El centro o la apuesta por la pluralidad

Esta semana la dirección de El Cambur me invitó a hacer una columna sobre el “centro” político. Si entendemos éste como un punto medio entre dos extremos ideológicos, escribir dicha columna me parece complicado. Es posible pensar que existen personas menos radicales que otras, pero no conozco la primera persona que esté interesada en política y sea totalmente neutral. Y si existe, no estoy segura de que sea algo positivo. La política se refiere al proceso por medio del cual tomamos decisiones sobre cómo nos gobernamos; sobre cómo nos organizamos como comunidad y convivimos con otros seres humanos. Si eso no despierta opiniones apasionadas de lado y lado, no sé qué otro tema podría hacerlo.

Ahora, que no exista un espacio neutral en donde todos estamos de acuerdo con todos no significa, sin embargo, que tengamos que vivir la vida en un juego de suma cero en donde la victoria de un sector significa la destrucción del otro. Como sucede en un partido de futbol, o cualquier otro deporte, existen unas reglas que regulan el juego político. Dichas reglas garantizan, en la medida de lo posible, que ambos equipos, por diferentes y rivales que sean, van a jugar en igualdad de condiciones y van a tener las mismas opciones de ganar. Como bien lo sabemos aquellos que seguimos algún deporte, ni las reglas, ni el árbitro son cien por ciento infalibles. En cualquier país del mundo, las instituciones les dan ventajas a unos grupos sobre otros. Pero como lo demostró Chile en dónde la izquierda ha podido ganar varias elecciones con reglas heredadas de la dictadura, siempre y cuando las reglas sean las mismas en cada juego, se puede aprender a jugar y ganar con ellas.

Por supuesto que jugar y ganar dentro de unas reglas establecidas es más difícil que jugar y ganar por fuera de ellas.

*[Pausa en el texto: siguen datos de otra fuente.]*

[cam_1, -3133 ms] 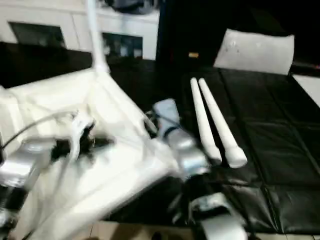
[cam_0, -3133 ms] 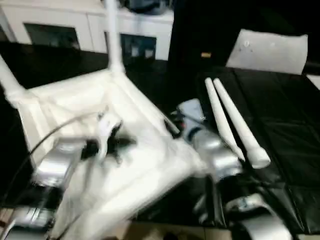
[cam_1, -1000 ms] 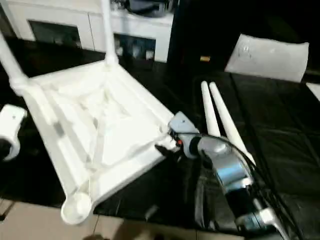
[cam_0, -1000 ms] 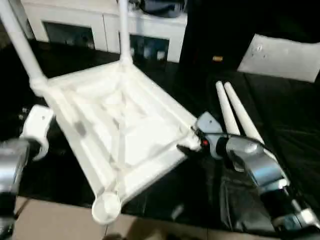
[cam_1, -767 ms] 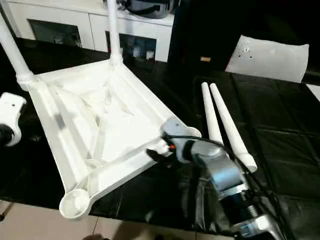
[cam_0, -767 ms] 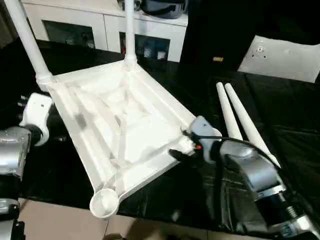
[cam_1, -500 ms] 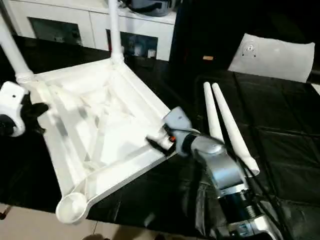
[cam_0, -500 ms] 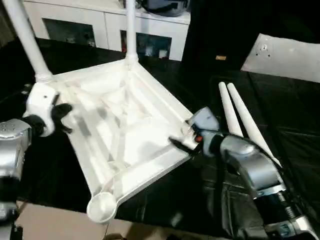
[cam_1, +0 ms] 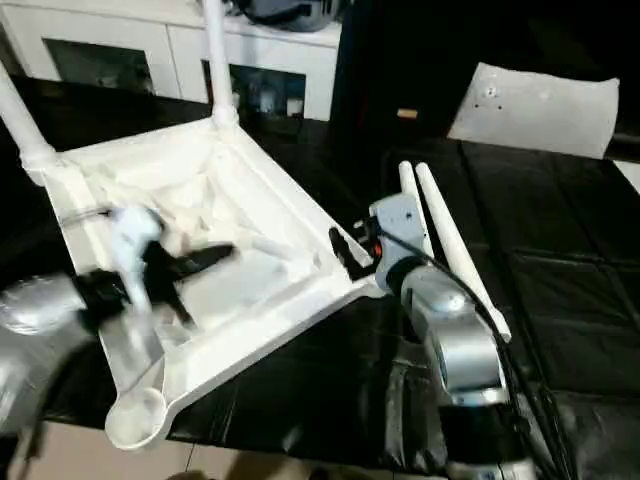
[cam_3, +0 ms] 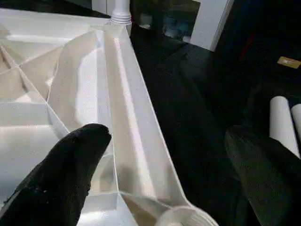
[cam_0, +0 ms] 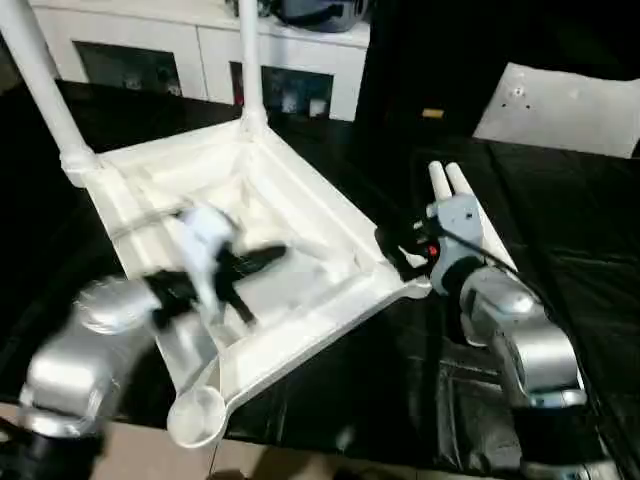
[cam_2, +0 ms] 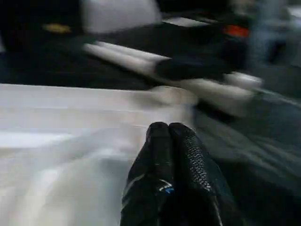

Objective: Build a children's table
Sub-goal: Rotate table base

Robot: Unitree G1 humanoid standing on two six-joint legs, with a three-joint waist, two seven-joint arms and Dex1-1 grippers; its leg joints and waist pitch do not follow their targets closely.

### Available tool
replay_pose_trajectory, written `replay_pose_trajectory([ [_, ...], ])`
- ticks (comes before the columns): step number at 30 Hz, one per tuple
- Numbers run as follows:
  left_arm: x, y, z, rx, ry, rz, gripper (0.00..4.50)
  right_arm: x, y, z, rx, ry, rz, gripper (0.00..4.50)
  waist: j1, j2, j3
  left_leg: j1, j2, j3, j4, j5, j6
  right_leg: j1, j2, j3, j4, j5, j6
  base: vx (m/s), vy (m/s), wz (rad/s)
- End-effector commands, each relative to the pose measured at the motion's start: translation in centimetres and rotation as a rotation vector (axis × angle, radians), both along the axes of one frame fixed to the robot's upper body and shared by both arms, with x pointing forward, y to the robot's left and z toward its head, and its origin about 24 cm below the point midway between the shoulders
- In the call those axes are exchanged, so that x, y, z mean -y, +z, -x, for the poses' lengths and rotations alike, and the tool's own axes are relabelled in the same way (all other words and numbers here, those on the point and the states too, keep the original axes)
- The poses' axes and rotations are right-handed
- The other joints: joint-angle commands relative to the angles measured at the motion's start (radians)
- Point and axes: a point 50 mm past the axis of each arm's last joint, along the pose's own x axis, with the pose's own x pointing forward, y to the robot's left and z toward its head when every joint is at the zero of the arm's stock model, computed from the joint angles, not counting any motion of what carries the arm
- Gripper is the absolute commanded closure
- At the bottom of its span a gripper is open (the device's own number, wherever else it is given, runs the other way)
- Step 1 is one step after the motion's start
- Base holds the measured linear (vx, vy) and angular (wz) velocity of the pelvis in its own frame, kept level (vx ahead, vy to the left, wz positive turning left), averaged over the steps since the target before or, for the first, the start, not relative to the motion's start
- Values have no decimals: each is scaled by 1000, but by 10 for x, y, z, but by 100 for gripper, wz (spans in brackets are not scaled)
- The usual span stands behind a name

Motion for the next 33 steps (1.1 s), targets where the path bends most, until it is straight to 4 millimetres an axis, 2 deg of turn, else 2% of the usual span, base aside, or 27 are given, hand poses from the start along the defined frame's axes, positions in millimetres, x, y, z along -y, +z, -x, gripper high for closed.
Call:
replay_pose_trajectory([
  [1, 17, -7, 11, -49, -112, -18, 447, 3, 0, 3, -2, -5, 34, 0, -3, 24, -63, -4, 55, -12, -73, -178, 30, 50, -98, 77, -93, -458, -17, 0, 0, 0],
  [3, 23, -17, 13, -77, -152, -102, 447, 2, -3, 7, -20, 14, 57, 0, -9, 24, -62, -4, 49, -13, -71, -196, 31, 49, -93, 73, -99, -484, 7, 0, 0, 0],
  [5, 24, -21, 13, -76, -159, -138, 447, 1, -4, 9, -30, 33, 63, 0, -12, 20, -62, -4, 45, -12, -68, -201, 34, 48, -92, 70, -106, -510, 31, 0, 0, 0],
  [6, 25, -26, 11, -82, -150, -190, 447, -1, -4, 13, -45, 93, 69, 0, -14, 18, -62, -8, 42, -13, -67, -197, 36, 52, -91, 66, -109, -525, 43, 0, 0, 0],
  [8, 24, -33, 10, -98, -144, -265, 447, -2, -3, 21, -72, 176, 87, 0, -11, 19, -63, -3, 42, -13, -64, -193, 46, 50, -88, 65, -110, -519, 62, 0, 0, 0],
  [10, 22, -37, 10, -91, -162, -335, 447, 1, -4, 25, -85, 214, 120, 0, -13, 18, -62, -9, 42, -16, -65, -189, 50, 52, -86, 62, -110, -517, 68, 0, 0, 0],
  [14, 16, -42, 14, -67, -200, -454, 447, 10, -3, 26, -91, 219, 155, 0, -10, 21, -67, -7, 45, -16, -63, -167, 56, 50, -90, 65, -105, -489, 42, 0, 0, 0],
  [16, 8, -44, 16, -56, -209, -531, 447, 14, -1, 26, -87, 203, 159, 0, -10, 20, -66, -6, 47, -16, -64, -167, 55, 49, -92, 65, -103, -485, 27, 0, 0, 0],
  [19, -7, -47, 21, -62, -214, -616, 447, 20, 3, 25, -77, 172, 161, 0, -16, 18, -64, -9, 44, -15, -63, -179, 52, 51, -92, 64, -104, -510, 28, 0, 0, 0],
  [24, -35, -46, 24, -71, -160, -711, 447, 27, 7, 22, -75, 105, 127, 0, -28, 20, -59, 0, 33, -13, -55, -222, 45, 40, -87, 49, -124, -614, 69, 0, 0, 0],
  [25, -44, -45, 24, -75, -132, -726, 447, 28, 7, 22, -84, 87, 113, 0, -34, 22, -57, -2, 31, -16, -53, -239, 43, 41, -88, 42, -129, -636, 79, 0, 0, 0],
  [27, -54, -42, 24, -86, -96, -728, 447, 29, 8, 23, -94, 52, 90, 0, -46, 22, -54, 3, 27, -18, -46, -275, 39, 35, -88, 30, -142, -677, 103, 0, 0, 0],
  [28, -67, -38, 25, -104, -48, -721, 447, 32, 8, 22, -114, -7, 56, 0, -48, 24, -55, 7, 27, -19, -46, -283, 37, 34, -89, 26, -144, -682, 103, 0, 0, 0],
  [29, -72, -37, 26, -111, -29, -717, 447, 33, 8, 22, -124, -31, 43, 0, -55, 24, -52, 7, 28, -22, -48, -298, 36, 33, -88, 21, -147, -674, 97, 0, 0, 0],
  [31, -76, -35, 26, -113, -18, -722, 447, 35, 8, 21, -131, -60, 37, 0, -65, 33, -50, 11, 40, -30, -55, -345, 35, 37, -87, 10, -149, -656, 94, 0, 0, 0],
  [32, -84, -31, 28, -103, -11, -719, 447, 38, 7, 20, -147, -107, 27, 0, -70, 39, -47, 15, 52, -37, -62, -391, 34, 43, -89, 1, -150, -637, 91, 0, 0, 0],
  [33, -86, -30, 28, -102, 2, -714, 447, 38, 7, 19, -154, -125, 27, 0, -74, 41, -43, 16, 65, -43, -71, -446, 26, 51, -94, -4, -147, -630, 87, 0, 0, 0],
])
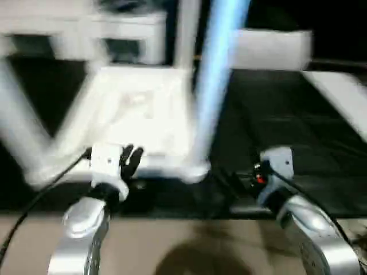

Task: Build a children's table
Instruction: Rotate leg to tighten

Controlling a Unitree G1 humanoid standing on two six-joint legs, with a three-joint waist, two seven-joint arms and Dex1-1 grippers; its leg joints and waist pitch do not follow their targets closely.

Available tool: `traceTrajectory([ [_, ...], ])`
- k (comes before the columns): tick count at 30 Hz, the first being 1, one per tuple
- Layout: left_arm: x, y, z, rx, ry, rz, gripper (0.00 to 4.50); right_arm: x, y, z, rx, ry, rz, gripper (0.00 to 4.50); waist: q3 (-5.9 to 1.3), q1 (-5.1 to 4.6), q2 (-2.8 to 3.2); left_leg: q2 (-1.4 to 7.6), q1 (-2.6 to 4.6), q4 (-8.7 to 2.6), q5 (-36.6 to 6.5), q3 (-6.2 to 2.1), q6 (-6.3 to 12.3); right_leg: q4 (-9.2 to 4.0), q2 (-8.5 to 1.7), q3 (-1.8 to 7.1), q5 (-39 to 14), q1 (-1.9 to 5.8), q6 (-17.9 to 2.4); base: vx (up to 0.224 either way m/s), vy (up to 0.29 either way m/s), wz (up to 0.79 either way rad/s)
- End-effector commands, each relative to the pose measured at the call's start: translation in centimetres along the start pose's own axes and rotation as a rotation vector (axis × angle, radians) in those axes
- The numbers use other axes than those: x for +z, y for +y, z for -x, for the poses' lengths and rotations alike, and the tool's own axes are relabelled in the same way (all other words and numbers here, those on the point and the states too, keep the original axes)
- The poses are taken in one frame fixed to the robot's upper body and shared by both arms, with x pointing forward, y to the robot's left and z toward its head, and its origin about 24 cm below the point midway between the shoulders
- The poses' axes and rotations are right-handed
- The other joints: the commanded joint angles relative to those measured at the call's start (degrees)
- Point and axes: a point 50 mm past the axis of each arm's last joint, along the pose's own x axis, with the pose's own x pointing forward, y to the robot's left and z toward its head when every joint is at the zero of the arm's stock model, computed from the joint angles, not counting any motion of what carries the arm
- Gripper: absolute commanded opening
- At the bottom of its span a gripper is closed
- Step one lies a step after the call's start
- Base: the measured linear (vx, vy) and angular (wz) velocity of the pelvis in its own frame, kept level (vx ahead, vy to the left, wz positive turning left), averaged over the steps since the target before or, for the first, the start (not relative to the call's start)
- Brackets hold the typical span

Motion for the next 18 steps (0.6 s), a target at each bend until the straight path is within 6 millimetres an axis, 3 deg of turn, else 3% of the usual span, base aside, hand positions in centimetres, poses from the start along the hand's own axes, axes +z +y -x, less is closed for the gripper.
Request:
traceTrajectory([
  [1,0.0,-0.5,-0.3,-0.038,-0.005,0.015,0.95,0.1,-0.6,0.2,-0.03,-0.009,0.02,4.5,-2.59,0.41,-2.52,-1.33,-2.87,-1.74,-2.65,1.19,17.26,-8.14,-2.14,4.76,2.05,6.32,-1.1,0.071,-0.093,-0.05],
  [2,0.1,-0.5,-0.4,-0.054,-0.007,0.016,1.14,0.1,-0.6,0.2,-0.033,-0.01,0.019,4.5,-1.46,1.98,-1.5,-0.25,-4.43,3.93,-3.15,-1.16,10.07,-11.74,-10.09,9.3,-18.68,8.58,-6.57,0.071,-0.093,-0.05],
  [3,0.1,-0.5,-0.4,-0.054,-0.007,0.016,1.24,0.1,-0.6,0.2,-0.033,-0.01,0.019,4.5,-1.33,2.3,-1.41,0.62,-5.21,4.11,0.1,-2.18,6.38,-10.75,-9.99,8.4,-20.1,8.88,-7.86,0.079,-0.088,-0.11],
  [4,0.1,-0.7,-0.4,-0.118,0.005,0.018,1.31,0.2,-0.6,0.3,-0.038,-0.021,0.012,4.5,-1.36,2.18,-0.62,1.39,-5.13,-0.53,10.36,-2.21,1.05,-7.84,-5.6,5.46,0.45,7.76,-10.32,0.1,-0.057,-0.12],
  [5,0.1,-0.9,-0.5,-0.171,0.008,0.016,1.36,0.3,-0.7,0.3,-0.042,-0.031,0.005,4.5,-1.35,1.78,0.88,2.16,-4.1,-4.23,16.01,-1.62,0.18,-6.65,-2.24,2.39,9.33,6.29,-9.32,0.1,-0.057,-0.12],
  [6,0.2,-0.9,-0.5,-0.196,0.003,0.01,1.36,0.4,-0.6,0.3,-0.038,-0.035,0.005,4.5,-1.34,1.5,2.11,2.7,-5.03,-4.78,15.9,-2.05,0.92,-5.83,-1.8,2.12,12.92,6.51,-8.66,0.098,-0.021,-0.18],
  [7,0.1,-1.1,-0.7,-0.251,0.008,0.002,1.65,0.4,-0.6,0.2,-0.026,-0.044,0.005,4.5,-1.44,1.18,2.01,3.13,-4.53,-4.23,16.01,-1.89,1.17,-5.73,-1.2,2.32,16.46,5.91,-8.2,0.072,0.013,-0.07],
  [8,0.1,-1.1,-0.7,-0.251,0.008,0.002,1.65,0.4,-0.6,0.2,-0.026,-0.044,0.005,4.5,-2.31,1.3,2.42,3.92,-3.09,-3.7,16.55,-2.03,1.05,-4.83,-1.26,2.47,21.36,5.3,-9.4,0.072,0.013,-0.07],
  [9,0.0,-1.2,-1.0,-0.302,0.024,-0.014,1.72,0.5,-0.7,0.1,-0.013,-0.05,0.004,4.5,-2.63,1.21,2.72,3.91,-3.25,-3.72,17.46,-2.11,0.77,-4.61,-1.3,2.33,23.26,5.8,-10.34,0.0,0.0,0.0],
  [10,-0.1,-1.3,-1.3,-0.363,0.037,-0.029,1.73,0.6,-0.7,0.0,0.007,-0.055,0.016,4.5,-2.37,1.29,3.01,4.16,-3.17,-3.96,16.3,-2.21,0.16,-4.92,-1.27,1.98,23.22,5.54,-11.61,0.0,0.0,0.0],
  [11,-0.3,-1.2,-1.6,-0.414,0.055,-0.042,1.76,0.6,-0.6,-0.1,0.032,-0.053,0.028,4.5,-2.03,1.2,2.78,4.12,-3.2,-4.23,13.62,-2.09,-0.1,-5.33,-1.29,1.97,21.11,5.46,-11.88,0.0,0.0,0.0],
  [13,-0.5,-0.8,-2.5,-0.533,0.103,-0.074,2.17,0.5,-0.5,-0.2,0.111,-0.038,0.042,4.5,-1.31,0.98,3.01,4.5,-2.67,-5.52,-0.72,-1.97,-1.19,-6.45,-1.85,2.07,7.74,5.52,-12.83,0.0,0.0,0.0],
  [14,-0.7,-0.5,-3.0,-0.57,0.129,-0.092,2.17,0.4,-0.5,-0.2,0.141,-0.025,0.051,4.5,-1.27,0.79,2.85,4.71,-2.54,-5.76,-3.77,-1.92,-1.38,-6.73,-2.18,2.16,4.33,5.59,-13.21,0.0,0.0,0.0],
  [15,-0.8,0.0,-3.6,-0.613,0.164,-0.114,2.25,0.3,-0.6,-0.2,0.177,-0.007,0.062,4.5,-1.03,0.7,2.85,4.58,-2.33,-5.96,-6.47,-1.63,-1.08,-7.16,-2.08,2.27,0.71,5.16,-13.06,0.0,0.0,0.0],
  [17,-0.8,0.4,-4.0,-0.648,0.185,-0.131,2.35,0.3,-0.7,-0.3,0.201,0.003,0.077,4.5,-0.94,0.55,2.86,4.64,-2.46,-6.11,-7.81,-1.36,-1.14,-7.46,-2.48,2.4,-1.78,5.21,-13.05,0.0,0.0,0.0],
  [18,-0.7,1.0,-4.6,-0.71,0.224,-0.163,2.6,0.4,-0.9,-0.3,0.235,0.014,0.092,4.5,-1.1,0.41,2.04,4.99,-2.54,-6.12,-7.74,-0.95,-1.3,-7.59,-2.65,2.45,-3.19,5.16,-12.81,0.0,0.0,0.0],
])
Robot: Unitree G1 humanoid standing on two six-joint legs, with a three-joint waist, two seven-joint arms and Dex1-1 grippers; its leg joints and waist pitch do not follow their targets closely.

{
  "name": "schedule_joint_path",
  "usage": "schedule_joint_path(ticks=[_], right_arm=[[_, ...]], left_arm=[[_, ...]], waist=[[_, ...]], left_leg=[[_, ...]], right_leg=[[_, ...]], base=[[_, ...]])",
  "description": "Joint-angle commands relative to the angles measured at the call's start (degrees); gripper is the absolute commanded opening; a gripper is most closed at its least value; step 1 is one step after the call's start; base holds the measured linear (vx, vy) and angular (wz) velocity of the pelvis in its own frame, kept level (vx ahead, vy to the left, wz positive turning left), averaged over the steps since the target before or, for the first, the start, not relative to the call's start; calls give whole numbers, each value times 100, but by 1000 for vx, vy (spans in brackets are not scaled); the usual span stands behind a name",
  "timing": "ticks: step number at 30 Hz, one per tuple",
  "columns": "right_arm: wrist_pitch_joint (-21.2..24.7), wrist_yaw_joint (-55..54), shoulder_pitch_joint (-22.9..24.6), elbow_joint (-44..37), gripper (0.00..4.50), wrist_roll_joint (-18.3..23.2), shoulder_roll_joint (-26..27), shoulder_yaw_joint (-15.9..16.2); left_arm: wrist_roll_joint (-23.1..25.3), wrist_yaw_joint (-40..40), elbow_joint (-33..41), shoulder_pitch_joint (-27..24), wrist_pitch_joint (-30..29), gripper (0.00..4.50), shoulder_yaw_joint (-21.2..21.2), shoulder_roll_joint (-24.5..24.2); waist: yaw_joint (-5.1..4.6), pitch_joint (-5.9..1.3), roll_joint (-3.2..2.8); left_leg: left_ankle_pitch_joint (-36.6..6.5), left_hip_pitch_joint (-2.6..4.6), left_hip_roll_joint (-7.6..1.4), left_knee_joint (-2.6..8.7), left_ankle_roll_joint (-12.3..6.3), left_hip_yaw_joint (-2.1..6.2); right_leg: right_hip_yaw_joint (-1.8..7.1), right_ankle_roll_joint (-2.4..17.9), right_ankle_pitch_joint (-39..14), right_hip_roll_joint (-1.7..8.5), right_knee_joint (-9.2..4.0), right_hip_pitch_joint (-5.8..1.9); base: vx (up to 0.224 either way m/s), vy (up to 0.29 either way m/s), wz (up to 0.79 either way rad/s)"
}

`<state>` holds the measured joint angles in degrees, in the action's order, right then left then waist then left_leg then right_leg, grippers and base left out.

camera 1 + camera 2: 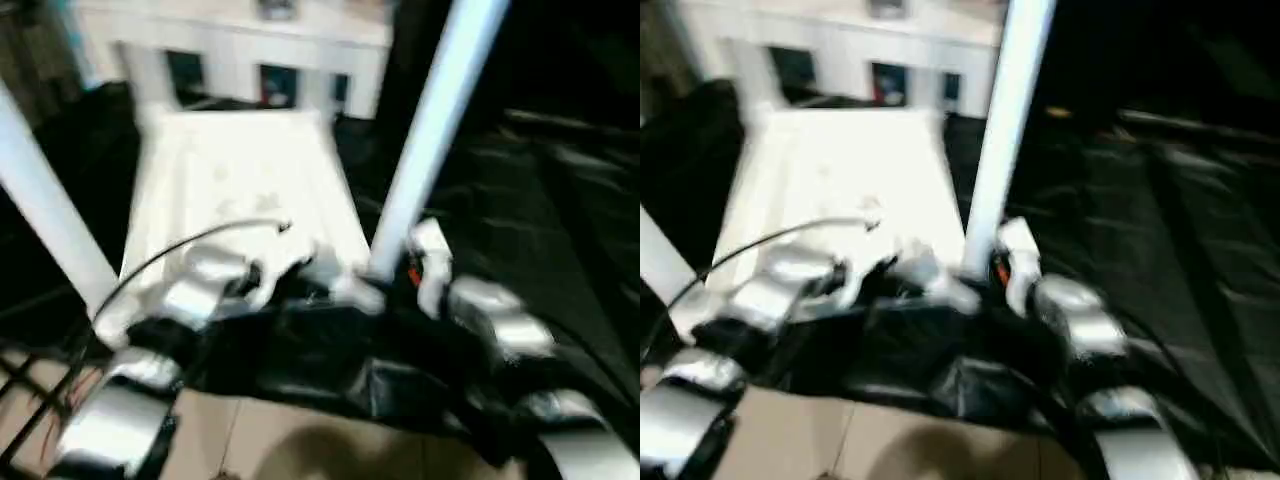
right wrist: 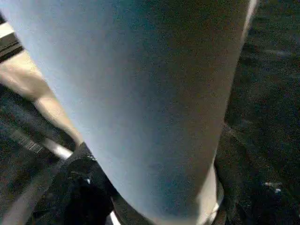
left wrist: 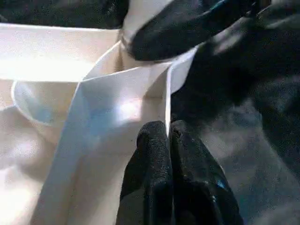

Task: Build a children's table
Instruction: Rotate leg to tighten

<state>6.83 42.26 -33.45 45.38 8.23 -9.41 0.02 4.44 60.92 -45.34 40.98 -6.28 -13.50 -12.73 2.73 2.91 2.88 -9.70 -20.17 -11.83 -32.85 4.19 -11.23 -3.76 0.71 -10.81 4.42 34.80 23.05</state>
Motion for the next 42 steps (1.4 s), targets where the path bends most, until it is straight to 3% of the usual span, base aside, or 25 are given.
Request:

Si agarro el balón con dos manos voy a hacer un gol más fácilmente que si lo empujo por toda la cancha con el pie. En la “lucha contra el terrorismo” o en nombre del “bienestar del pueblo”, líderes a lado y lado del espectro político, han hecho precisamente eso. Militares, guerrilleros y presidentes, de izquierda y derecha, en América Latina han tomado la decisión de que su país está muy pobre, muy violento o muy inestable y a punta de elecciones, pesos y contra pesos nada se va a lograr. Estos líderes han usado el poder de las armas o las masas para brincarse las reglas del juego, cambiarlas a su acomodo e imponer su solución.

El problema de hacer eso no es la solución que se impone; el problema es el costo que ese comportamiento tiene para el juego político. En el partido de fútbol si yo agarro el balón con las manos y arranco a correr impunemente, lo más probable es que el equipo contrario haga algo similar y utilicen golpes y patadas para detenerme. El juego deja de ser fútbol y se convierte entonces en una batalla campal. Similarmente si un líder político decide eliminar o torcer las reglas del juego para imponer lo que él o ella consideran la mejor alternativa de gobierno, lo más probable es que, aquellos que se le oponen, decidan hacer algo similar. El juego deja de ser democrático y se convierte entonces en un juego suma cero; en una batalla de supervivencia política en la que, aquellos con más fuerza económica, civil o militar tienen todas las de ganar.

En ese sentido, las instituciones, las reglas del juego, son el centro. Si bien restringen mi comportamiento y mi habilidad de imponer lo que, yo creo, es mejor para mi comunidad, también garantizan que lo mismo suceda del lado contrario, obligando a ambos bandos a moderar sus posiciones y negociar. Las instituciones, en últimas, generan un espacio en el que, desde nuestras diferencias, asumimos que nadie tiene la verdad revelada y no todos tienen por qué pensar igual. Ellas, por imperfectas que sean, nos permiten convivir y competir con el vecino seguros de que en la contienda va a haber garantías que nos protegen independientemente del resultado electoral.